Krisenängste: "Zusammenhänge versteht eh keiner"

Laut Psychologen überfordert die Komplexität der Krise die Österreicher. Sie können keine Schuldigen identifizieren und sind verunsichert.

In der Tierhaltung gibt es zahlreiche Missstände. Aber man isst trotzdem gerne Fleisch. Wenn dann aber BSE ausbricht, bricht der Konsum ein. "Ähnlich ist es in der Finanzwelt", zieht Professor Florian Becker von der Wirtschaftspsychologischen Gesellschaft in München einen tierischen Vergleich zur aktuellen Wirtschaftskrise. "Große Massen brauchen lange, bis sie reagieren, dann aber meist ziemlich emotional."

Trotz allem ist die Panik in Österreich noch nicht angekommen. "Griechenland ist weit weg und die Zusammenhänge versteht eh keiner." Es werde fröhlich weiterkonsumiert, bis wirklich etwas Extremes passiert. "Die Leute geben lieber ihr Geld aus, weil sie sagen, ,wer weiß, ob wir uns in Zukunft noch etwas kaufen können'". In der Tat ist in Mitteleuropa der Konsum keineswegs eingebrochen, das Weihnachtsgeschäft läuft gut an.

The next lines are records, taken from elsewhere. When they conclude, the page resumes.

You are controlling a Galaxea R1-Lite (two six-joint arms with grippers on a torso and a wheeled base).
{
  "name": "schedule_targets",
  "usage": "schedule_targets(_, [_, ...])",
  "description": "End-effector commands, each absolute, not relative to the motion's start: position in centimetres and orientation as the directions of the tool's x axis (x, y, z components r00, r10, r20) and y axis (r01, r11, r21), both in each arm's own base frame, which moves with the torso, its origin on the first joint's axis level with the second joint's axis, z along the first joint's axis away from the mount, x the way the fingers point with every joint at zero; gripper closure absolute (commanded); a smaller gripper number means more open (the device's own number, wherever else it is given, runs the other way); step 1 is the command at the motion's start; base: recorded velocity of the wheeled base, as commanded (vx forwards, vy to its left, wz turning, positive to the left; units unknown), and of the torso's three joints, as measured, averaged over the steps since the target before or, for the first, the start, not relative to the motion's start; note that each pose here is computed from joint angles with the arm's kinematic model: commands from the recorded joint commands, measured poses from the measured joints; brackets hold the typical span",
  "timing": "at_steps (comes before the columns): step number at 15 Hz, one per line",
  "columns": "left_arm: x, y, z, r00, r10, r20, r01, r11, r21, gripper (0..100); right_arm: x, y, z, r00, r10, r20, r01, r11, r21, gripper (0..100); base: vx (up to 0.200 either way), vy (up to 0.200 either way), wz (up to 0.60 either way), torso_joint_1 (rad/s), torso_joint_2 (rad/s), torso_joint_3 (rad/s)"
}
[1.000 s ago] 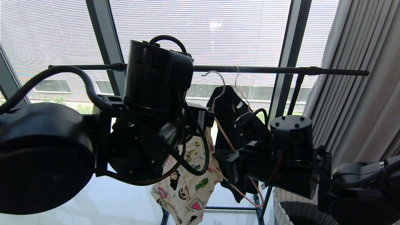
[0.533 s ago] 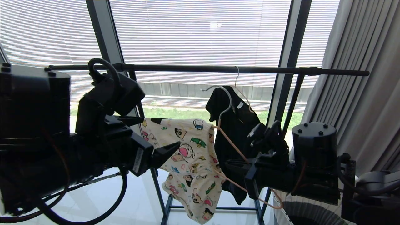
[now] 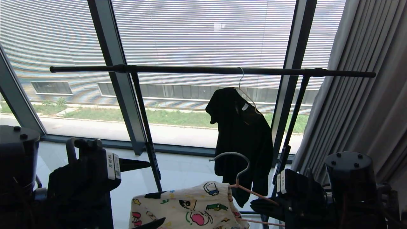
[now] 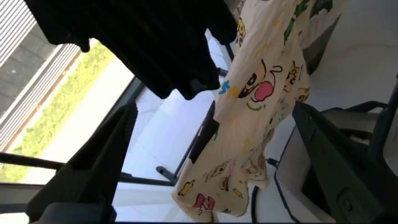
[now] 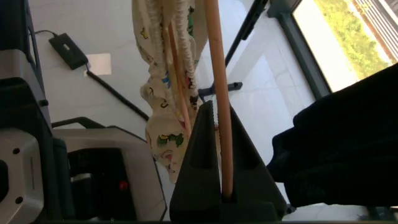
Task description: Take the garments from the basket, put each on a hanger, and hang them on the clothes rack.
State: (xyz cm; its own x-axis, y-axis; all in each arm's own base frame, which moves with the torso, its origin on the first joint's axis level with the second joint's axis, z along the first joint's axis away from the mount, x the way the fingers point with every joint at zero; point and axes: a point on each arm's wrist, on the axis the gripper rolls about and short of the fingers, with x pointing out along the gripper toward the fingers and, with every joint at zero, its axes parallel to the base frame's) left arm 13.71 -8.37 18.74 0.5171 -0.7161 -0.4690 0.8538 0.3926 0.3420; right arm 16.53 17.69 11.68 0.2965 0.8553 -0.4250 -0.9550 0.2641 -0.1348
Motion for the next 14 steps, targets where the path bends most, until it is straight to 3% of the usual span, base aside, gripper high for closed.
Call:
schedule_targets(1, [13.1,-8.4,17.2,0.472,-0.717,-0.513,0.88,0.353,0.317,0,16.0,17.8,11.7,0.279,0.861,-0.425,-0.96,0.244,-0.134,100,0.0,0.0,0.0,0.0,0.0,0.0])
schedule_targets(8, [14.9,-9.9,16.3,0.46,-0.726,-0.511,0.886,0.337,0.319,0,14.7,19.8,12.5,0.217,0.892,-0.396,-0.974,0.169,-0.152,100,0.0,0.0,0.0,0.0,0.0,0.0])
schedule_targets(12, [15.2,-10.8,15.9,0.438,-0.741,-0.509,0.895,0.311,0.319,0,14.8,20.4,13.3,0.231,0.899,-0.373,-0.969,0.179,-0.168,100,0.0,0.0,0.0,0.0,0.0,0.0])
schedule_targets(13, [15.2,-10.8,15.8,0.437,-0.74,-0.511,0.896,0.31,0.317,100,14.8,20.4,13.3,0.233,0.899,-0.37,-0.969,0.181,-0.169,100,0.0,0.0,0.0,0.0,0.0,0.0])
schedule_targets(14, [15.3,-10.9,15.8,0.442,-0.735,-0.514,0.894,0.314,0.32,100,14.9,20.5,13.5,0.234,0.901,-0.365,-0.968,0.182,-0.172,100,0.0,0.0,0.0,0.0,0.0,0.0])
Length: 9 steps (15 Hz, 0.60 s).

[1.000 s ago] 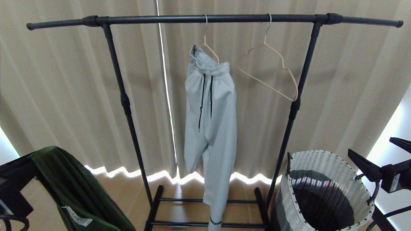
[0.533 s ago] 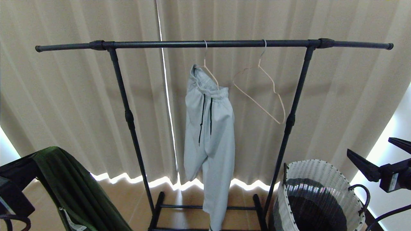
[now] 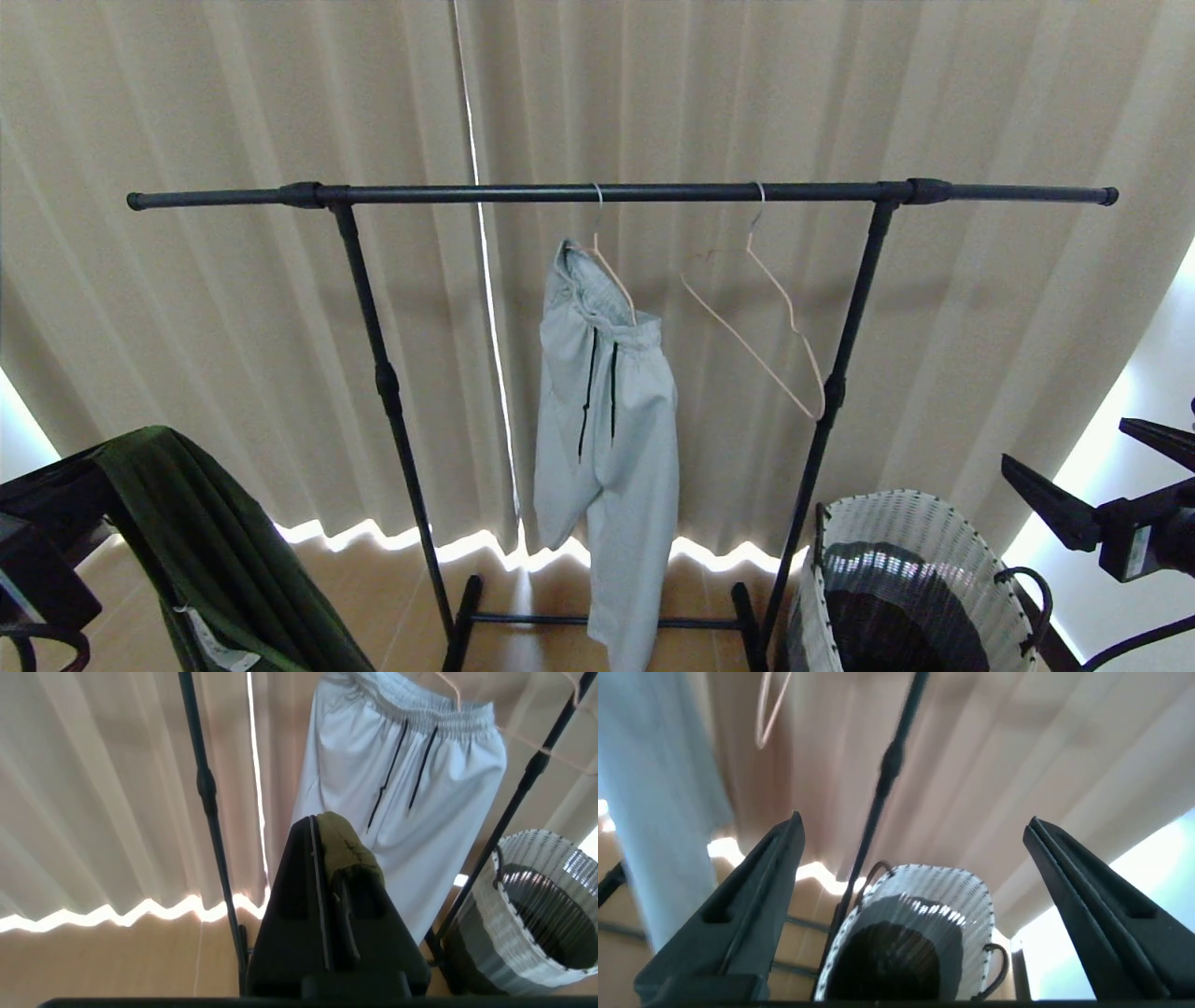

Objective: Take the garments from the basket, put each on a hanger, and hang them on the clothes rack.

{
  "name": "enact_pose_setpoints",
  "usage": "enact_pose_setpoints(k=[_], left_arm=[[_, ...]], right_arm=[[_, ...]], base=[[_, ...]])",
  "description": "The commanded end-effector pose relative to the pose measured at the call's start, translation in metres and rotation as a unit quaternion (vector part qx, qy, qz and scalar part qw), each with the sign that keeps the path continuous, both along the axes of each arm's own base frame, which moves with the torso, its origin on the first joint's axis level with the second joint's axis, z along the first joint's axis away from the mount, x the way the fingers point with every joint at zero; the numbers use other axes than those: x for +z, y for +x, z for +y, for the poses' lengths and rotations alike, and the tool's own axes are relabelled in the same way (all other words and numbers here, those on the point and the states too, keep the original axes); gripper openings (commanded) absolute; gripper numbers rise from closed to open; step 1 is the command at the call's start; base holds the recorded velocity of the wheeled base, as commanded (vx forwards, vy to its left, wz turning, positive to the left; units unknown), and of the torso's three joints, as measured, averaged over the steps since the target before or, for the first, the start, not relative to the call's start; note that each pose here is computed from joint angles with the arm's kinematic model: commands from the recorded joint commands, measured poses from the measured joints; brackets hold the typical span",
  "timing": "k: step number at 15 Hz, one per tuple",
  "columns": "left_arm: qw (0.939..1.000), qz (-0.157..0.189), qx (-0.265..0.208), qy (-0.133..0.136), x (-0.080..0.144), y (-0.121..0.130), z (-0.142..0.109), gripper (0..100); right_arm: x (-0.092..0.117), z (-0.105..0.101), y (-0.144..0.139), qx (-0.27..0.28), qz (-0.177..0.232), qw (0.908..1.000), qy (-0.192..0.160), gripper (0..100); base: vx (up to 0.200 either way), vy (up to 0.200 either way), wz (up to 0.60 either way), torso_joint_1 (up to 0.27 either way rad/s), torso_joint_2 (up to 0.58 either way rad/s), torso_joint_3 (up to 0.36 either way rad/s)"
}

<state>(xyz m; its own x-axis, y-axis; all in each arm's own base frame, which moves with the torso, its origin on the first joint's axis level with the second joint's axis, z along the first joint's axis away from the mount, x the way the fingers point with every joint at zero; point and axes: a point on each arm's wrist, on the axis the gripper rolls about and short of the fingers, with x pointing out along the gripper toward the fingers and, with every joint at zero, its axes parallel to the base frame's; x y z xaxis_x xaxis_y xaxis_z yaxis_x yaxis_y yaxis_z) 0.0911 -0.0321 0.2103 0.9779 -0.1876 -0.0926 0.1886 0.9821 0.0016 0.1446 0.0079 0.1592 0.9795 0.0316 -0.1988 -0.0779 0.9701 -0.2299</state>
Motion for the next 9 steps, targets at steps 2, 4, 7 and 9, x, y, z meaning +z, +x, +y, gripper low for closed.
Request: enact_pose_setpoints(k=[2, 4, 7, 9], left_arm=[[1.0000, 0.002, 0.000, 0.001, -0.001, 0.001, 0.000, 0], [1.0000, 0.002, 0.000, 0.001, 0.000, 0.001, 0.000, 0], [1.0000, 0.001, 0.001, 0.000, 0.000, 0.000, 0.000, 0], [1.0000, 0.002, 0.001, 0.000, 0.000, 0.001, 0.000, 0]], right_arm=[[-0.008, 0.001, -0.005, 0.004, 0.013, 0.9999, -0.004, 100], [-0.009, 0.001, -0.011, 0.005, 0.009, 0.9999, -0.005, 100], [-0.012, 0.010, -0.024, 0.045, 0.003, 0.9990, -0.002, 100], [-0.011, 0.012, -0.026, 0.055, -0.003, 0.9985, -0.002, 100]], base=[[0.000, 0.000, 0.00, 0.051, -0.12, -0.066], [0.000, 0.000, 0.00, 0.000, 0.00, 0.000], [0.000, 0.000, 0.00, 0.000, 0.00, 0.000], [0.000, 0.000, 0.00, 0.000, 0.00, 0.000]])
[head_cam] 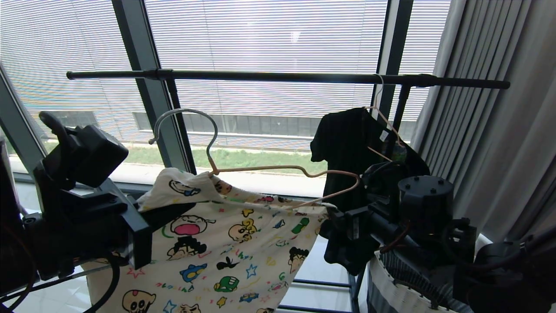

Aber: Laut einer OGM-Umfrage unter 1511 Österreichern wurden im Oktober 47 Prozent von Zukunftssorgen geplagt. Im Juli waren es nur 17 Prozent. 55 Prozent glaubten zuletzt, dass von den griechischen Finanzproblemen auch Österreich bedroht sei.

Hilflos

Dennoch sei die aktuelle Krise mit jener von 2008/09 nicht vergleichbar, sagt der Wiener Wirtschaftspsychologe Alfred Lackner. "Damals waren sehr schnell Schuldige mit den bösen Finanzmärkten und Amerikanern ausgemacht. Zudem hat die Politik sehr aktiv und schnell entgegengesteuert." Dieses Mal gehe es zwar der Wirtschaft gut, aber die Zukunftsperspektiven seien düster. "Die Politiker sind rat- und hilflos."

Ähnlich bewertet Erich Kirchler, Leiter des Instituts für Wirtschaftspsychologie an der Wirtschaftsuni Wien, die Situation. "Die Unsicherheit ist größer, weil die Maßnahmen zu wenig nachhaltig greifen und es eine Vielzahl von Krisenherden gibt." Die unterschiedlichen Meinungen von Experten und politischen Entscheidungsträgern würden die Verunsicherung noch steigern. Die Bürger würden versuchen, durch Gespräche miteinander und das Einholen von Meinungen anderer Licht ins Dunkel zu bringen.

Becker sieht das Vorgehen der Politiker dennoch als strategisch wohl überlegt. "Die Politik macht langsame Schritte und überlegt sich sehr genau, wie viel kann ich den Menschen zumuten, ohne dass Unruhe entsteht und die Stimmung kippt." Zuerst habe es geheißen, es gibt kein Geld für Griechenland, dann sei die Hilfe als eine absolute Ausnahme verkauft worden. "Und zuletzt hieß es, ach, wir müssen doch mehr zahlen."

Wie ist die Verunsicherung der Menschen einzufangen? "Dazu müsste das Finanzsystem grundlegend verändert werden", sagt Lackner. Doch freiwillig funktioniere das kaum. "Nur Schmerzen bringen Veränderungen, aber der Leidensdruck ist derzeit noch zu klein." Derzeit würden Hilflosigkeit und Schönreden dominieren. Ohne Änderungen werde auch die Gier der Anleger früher oder später wiederkehren. "Gier ist ein Grundmotiv der Menschen und wird von der Finanzwelt belohnt."

Für Kirchler müssen Absichtserklärungen auch zu konkreten Handlungen führen. "Es fehlt an Fair-Play-Regeln und Sanktionen bei Abweichungen." Zudem müssten die Anliegen der Konsumenten, Arbeitnehmer und Wirtschaftstreibenden ernst genommen werden. "Denn Vertrauen ist schneller zerstört, als es aufgebaut wird."